How Bad of a Flop Was the Mazda MX-30?
Since its debut in 2020, the Mazda MX-30 has been widely panned as a subpar electric SUV, and it appears those predictions have come to fruition. The MX-30‘s shortcomings were immediately apparent upon release – with its short range of just 124 miles on a single charge and few features compared to competitors. Many critics dismissed it as a throwaway model from the company so that they could claim to have an electric SUV in their lineup. But just how low of a flop was it?
How did the Mazda MX-30 perform in sales?
The numbers paint a bleak picture for the MX-30. According to GoodCarBadCar, Mazda North American Operations reported that its vehicle sales in the United States doubled from the same month a year prior, reaching 29,786 units. However, only 16 MX-30s were sold during that same period – a 30 percent decrease year-over-year. That amounts to just 0.1 percent of the company’s total sales volume in the United States.
Moreover, during the second quarter of 2023, Mazda reported selling only 51 electric cars in California – 35 percent less than a year ago. And in the first half of 2023, only 66 MX-30s were sold, a 79 percent drop since the same time in 2020. In total, only 571 units of the model have been sold over almost two years.
While rivals like Tesla have seen huge success in the EV market, Mazda could not realize similar results with the MX-30. This could be attributed to its high price tag of $34,110 (plus a $1,275 destination charge) and short range compared to other models on the market – like the Tesla Model 3 RWD or Chevrolet Bolt EV/Bolt EUV.
The discontinuation of the Mazda MX-30: what’s next?
According to Car and Driver, Mazda recently announced that it would discontinue the MX-30 in the US and refocus its electric vehicle efforts to larger platform PHEVs. The Mazda CX-90 Plug-in Hybrid is scheduled to launch soon and will be joined by a new CX-70 in the near future.
Fortunately, the MX-30 will still be available in other countries where it can be purchased as either an EV or a plug-in hybrid. The plug-in version (the R-EV) also features a range extender powered by Mazda’s iconic rotary engine – making it the first rotary-powered Mazda since the RX-8.
Though the MX-30 had flaws, it became Mazda’s first fully electric vehicle in the U.S. Ultimately, its discontinuation signals a shift in the company’s strategy, and it will be interesting to see what Mazda comes up with next. One thing is certain: the MX-30 was a flop in sales, and its exit from the US market was well deserved.
Overview of the 2023 Mazda MX-30
The Mazda MX-30 features a 146 hp electric motor and a 35.5 kWh battery, with a range of only 100 miles on a single charge. Along with its lackluster range, the MX-30 acceleration isn’t at its best either, taking nearly 8.5 seconds to reach 60 mph – slower than most competitors on the market.

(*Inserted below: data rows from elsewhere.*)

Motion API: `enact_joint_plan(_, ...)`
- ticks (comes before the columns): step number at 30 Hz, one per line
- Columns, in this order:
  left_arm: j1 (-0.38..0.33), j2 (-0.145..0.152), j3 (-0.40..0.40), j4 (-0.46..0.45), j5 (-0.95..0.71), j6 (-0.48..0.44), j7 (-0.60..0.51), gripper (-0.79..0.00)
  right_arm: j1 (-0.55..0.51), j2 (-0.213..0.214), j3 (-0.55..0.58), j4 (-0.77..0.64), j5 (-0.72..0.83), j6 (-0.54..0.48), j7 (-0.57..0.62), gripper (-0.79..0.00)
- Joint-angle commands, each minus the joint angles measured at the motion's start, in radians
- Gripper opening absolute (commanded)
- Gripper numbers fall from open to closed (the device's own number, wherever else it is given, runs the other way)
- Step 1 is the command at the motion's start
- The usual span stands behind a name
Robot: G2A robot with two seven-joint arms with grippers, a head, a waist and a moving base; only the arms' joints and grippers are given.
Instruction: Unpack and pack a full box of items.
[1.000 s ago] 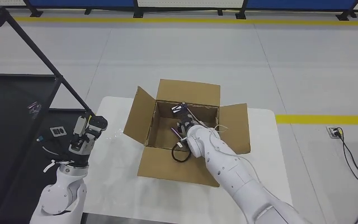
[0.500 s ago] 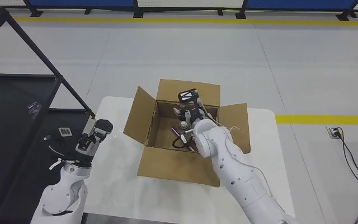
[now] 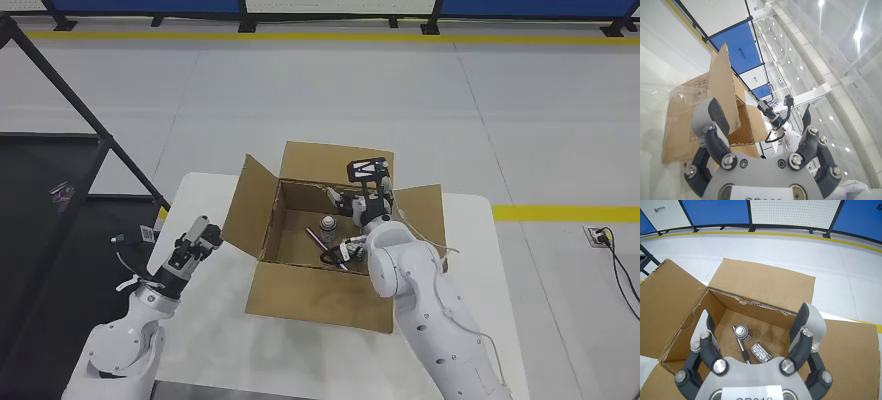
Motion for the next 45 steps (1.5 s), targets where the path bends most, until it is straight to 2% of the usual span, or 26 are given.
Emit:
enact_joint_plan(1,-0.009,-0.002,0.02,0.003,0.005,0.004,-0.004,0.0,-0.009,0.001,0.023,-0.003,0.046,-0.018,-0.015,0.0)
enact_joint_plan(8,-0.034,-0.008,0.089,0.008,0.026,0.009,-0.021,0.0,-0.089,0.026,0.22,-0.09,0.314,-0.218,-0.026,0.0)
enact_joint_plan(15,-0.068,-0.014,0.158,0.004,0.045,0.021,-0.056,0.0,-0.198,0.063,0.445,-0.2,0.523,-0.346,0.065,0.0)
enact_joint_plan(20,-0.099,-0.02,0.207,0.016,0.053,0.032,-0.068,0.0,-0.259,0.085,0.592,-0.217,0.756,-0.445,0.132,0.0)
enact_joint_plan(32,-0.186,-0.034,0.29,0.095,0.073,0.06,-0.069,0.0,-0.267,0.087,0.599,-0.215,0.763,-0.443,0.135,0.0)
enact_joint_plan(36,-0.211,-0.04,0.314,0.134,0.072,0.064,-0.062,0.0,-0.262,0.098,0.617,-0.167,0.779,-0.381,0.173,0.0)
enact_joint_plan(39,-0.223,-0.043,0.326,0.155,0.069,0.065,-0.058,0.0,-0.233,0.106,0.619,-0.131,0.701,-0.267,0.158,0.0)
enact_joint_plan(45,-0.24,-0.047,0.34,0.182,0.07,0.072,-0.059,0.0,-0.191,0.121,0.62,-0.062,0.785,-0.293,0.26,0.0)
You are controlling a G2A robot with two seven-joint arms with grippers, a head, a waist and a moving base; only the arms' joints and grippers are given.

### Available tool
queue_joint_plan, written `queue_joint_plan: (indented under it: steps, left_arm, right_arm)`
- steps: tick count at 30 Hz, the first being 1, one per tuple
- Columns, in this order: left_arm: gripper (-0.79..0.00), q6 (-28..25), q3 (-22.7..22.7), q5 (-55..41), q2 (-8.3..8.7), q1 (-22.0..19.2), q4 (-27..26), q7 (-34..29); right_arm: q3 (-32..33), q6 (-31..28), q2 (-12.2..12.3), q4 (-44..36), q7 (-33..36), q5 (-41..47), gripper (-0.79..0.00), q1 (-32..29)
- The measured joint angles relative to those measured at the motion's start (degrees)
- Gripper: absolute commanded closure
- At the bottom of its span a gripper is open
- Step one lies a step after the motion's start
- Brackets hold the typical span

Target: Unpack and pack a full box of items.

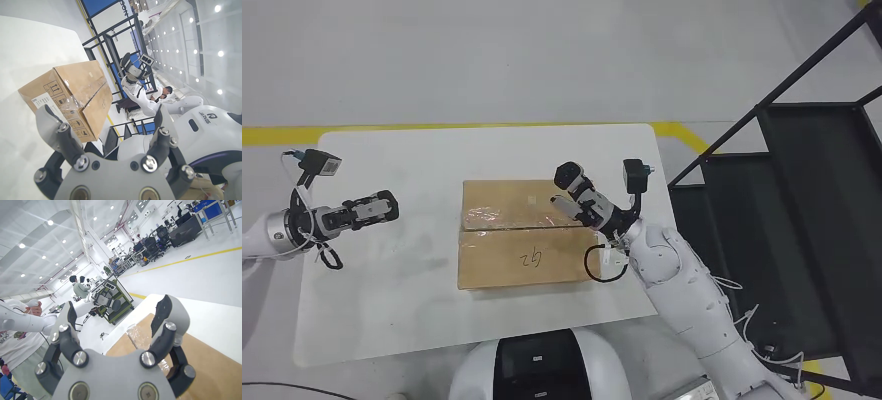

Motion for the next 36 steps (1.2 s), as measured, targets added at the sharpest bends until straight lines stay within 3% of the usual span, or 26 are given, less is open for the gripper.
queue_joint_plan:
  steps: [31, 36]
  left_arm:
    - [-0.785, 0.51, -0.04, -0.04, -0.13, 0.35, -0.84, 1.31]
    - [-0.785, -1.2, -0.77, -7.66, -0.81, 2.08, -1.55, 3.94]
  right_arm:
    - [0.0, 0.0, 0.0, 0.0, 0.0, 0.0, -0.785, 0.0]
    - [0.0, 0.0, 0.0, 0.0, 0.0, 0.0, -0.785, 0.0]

Furthermore, the MX-30 has its fair share of design flaws, including limited interior cargo space and rear-hinged doors that don’t open far enough, making it difficult to get in and out of the vehicle.
The MX-30’s cabin is equipped with natural materials such as cork and sustainable fabric. It also features a 7.0-inch digital instrument panel, an 8.8-inch multimedia display, and an infotainment system with Apple CarPlay, Android Auto, and Bluetooth connectivity.